── Information supplied
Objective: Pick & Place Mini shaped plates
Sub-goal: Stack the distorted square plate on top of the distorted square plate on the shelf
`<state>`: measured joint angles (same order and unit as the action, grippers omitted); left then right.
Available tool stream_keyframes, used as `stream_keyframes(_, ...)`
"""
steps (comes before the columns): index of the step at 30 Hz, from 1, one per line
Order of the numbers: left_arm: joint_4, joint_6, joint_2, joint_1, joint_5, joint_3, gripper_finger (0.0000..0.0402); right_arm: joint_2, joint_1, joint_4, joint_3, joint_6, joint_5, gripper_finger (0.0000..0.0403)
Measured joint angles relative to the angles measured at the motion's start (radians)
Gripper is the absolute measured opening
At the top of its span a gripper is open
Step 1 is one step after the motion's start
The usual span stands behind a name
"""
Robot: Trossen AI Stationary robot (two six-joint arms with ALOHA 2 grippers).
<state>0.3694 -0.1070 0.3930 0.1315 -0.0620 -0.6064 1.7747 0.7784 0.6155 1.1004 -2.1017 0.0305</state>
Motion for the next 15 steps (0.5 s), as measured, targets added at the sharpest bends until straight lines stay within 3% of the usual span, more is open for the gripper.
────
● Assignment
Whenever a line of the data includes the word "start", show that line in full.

● Solved problem
Measured joint angles relative to the angles measured at the motion's start (radians)
Step 1 is one step after the motion's start

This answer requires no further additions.